- _INFORMATION SHOWN_:
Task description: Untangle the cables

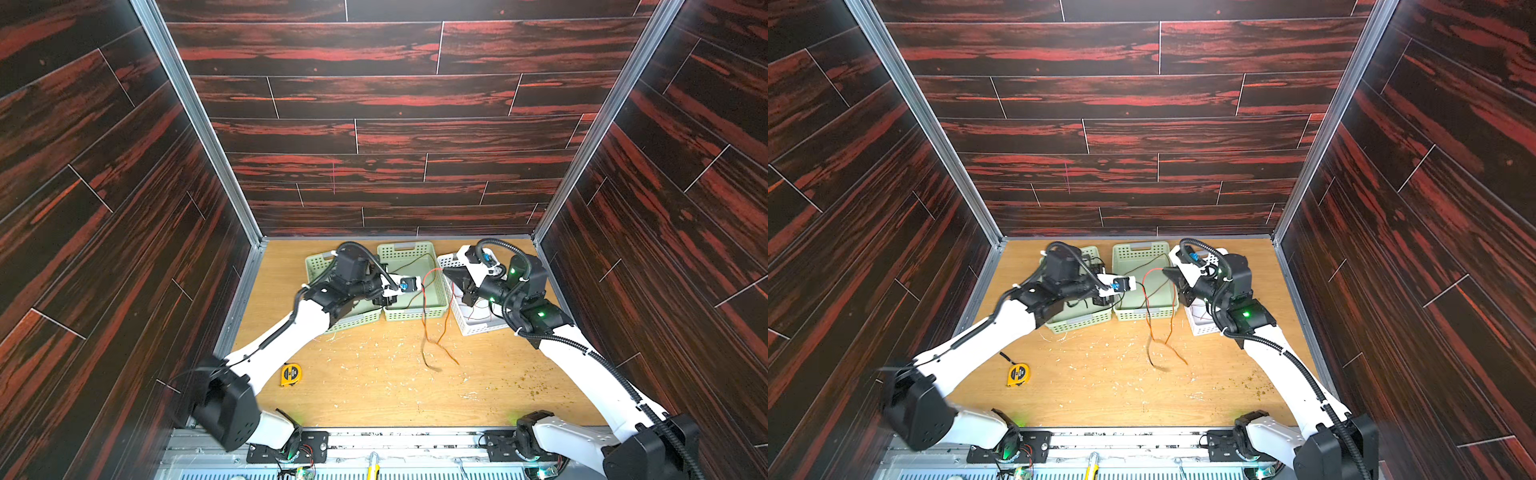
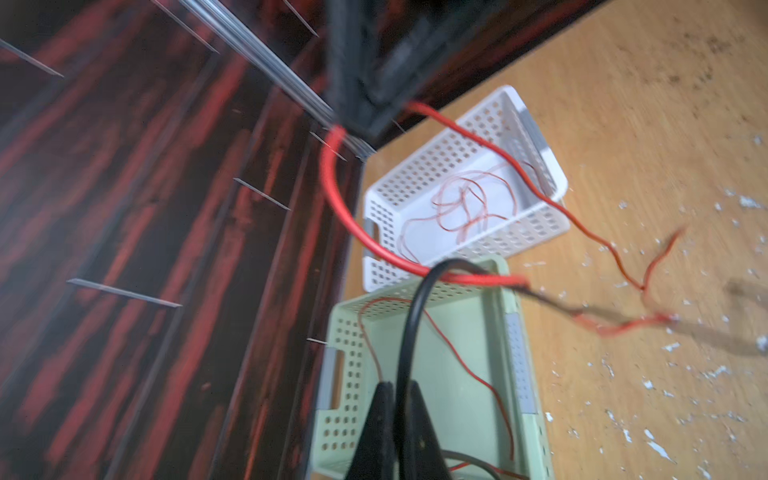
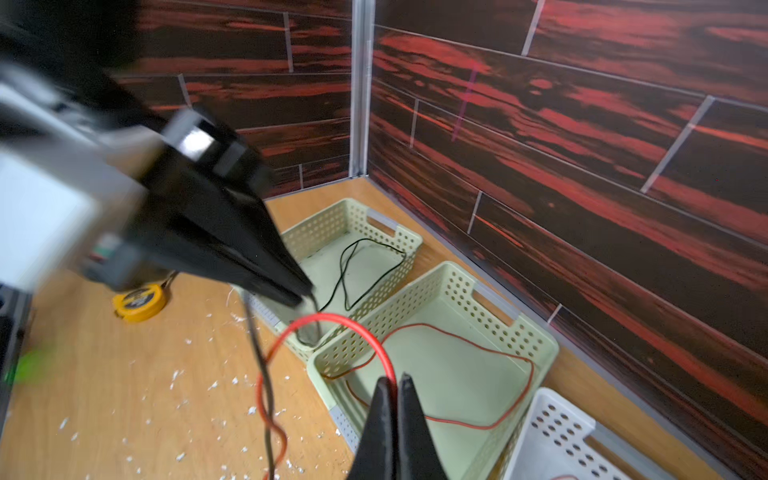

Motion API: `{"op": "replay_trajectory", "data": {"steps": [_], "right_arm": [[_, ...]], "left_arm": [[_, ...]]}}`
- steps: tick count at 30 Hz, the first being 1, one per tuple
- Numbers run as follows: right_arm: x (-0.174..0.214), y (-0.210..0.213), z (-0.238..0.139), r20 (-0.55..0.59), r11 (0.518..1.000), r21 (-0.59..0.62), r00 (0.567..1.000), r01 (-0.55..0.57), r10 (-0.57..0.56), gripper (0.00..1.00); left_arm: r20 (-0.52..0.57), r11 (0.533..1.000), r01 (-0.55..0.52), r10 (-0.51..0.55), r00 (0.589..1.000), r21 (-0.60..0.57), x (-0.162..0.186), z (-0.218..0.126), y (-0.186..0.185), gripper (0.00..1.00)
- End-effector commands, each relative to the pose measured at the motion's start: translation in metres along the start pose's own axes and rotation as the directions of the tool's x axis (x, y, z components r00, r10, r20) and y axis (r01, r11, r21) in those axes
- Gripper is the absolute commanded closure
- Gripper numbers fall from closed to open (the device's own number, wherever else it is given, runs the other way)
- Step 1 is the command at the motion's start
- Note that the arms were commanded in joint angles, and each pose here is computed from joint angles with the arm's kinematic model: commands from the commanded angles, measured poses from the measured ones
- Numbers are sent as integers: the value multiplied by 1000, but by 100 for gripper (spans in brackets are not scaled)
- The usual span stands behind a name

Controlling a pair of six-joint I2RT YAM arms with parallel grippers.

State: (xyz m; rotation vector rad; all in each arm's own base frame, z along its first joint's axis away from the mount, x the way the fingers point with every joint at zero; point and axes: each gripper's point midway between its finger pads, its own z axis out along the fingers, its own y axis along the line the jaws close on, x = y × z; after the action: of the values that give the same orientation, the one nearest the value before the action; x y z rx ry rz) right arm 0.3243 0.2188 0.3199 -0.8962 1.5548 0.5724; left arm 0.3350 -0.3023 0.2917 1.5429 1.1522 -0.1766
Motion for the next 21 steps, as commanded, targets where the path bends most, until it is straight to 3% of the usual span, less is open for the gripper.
{"op": "replay_trajectory", "data": {"steps": [1, 7, 13, 18, 21], "right_arm": [[-6, -10, -9, 26, 998, 64, 999, -28, 26, 100], [6, -21, -22, 37, 987, 132, 996, -90, 86, 100], [21, -32, -41, 46, 967, 211, 990, -141, 135, 100], [30, -39, -55, 45, 952, 256, 986, -165, 159, 100], [36, -46, -64, 54, 937, 292, 981, -194, 186, 100]], "left_arm": [[34, 997, 22, -20, 999, -67, -24, -22, 19, 100], [5, 970, 126, -127, 992, -209, -28, -48, 46, 100], [1, 902, 210, -226, 974, -377, -20, -77, 80, 100], [74, 813, 284, -287, 955, -509, -15, -112, 115, 100], [128, 729, 331, -321, 938, -599, -7, -137, 143, 100]]}}
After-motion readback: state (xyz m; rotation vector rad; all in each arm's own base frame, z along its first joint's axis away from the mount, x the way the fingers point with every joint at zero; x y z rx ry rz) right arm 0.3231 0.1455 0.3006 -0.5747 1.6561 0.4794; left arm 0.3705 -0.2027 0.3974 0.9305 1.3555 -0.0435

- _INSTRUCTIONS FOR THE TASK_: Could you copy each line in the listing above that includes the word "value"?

- _EXERCISE RESPONSE_:
- Numbers are sent as integers: the value multiplied by 1000, but by 100 for gripper (spans in brackets are not scaled)
State: (xyz m; rotation vector rad; all in each arm's own base frame, z along its first joint's axis away from the mount, x the way the fingers point with every joint at zero; point and axes: each gripper's point midway between its finger pads, its own z axis out along the fingers, its own y axis along the line the jaws close on, x = y × z; after the action: of the values that give the same orientation, the one nearest the value before the action; x y z rx ry rz) right arm 0.3243 0.2188 0.3199 -0.8962 1.5548 0.5724; left arm 0.3350 -0.3023 0.2917 1.5429 1.1522 -0.1766

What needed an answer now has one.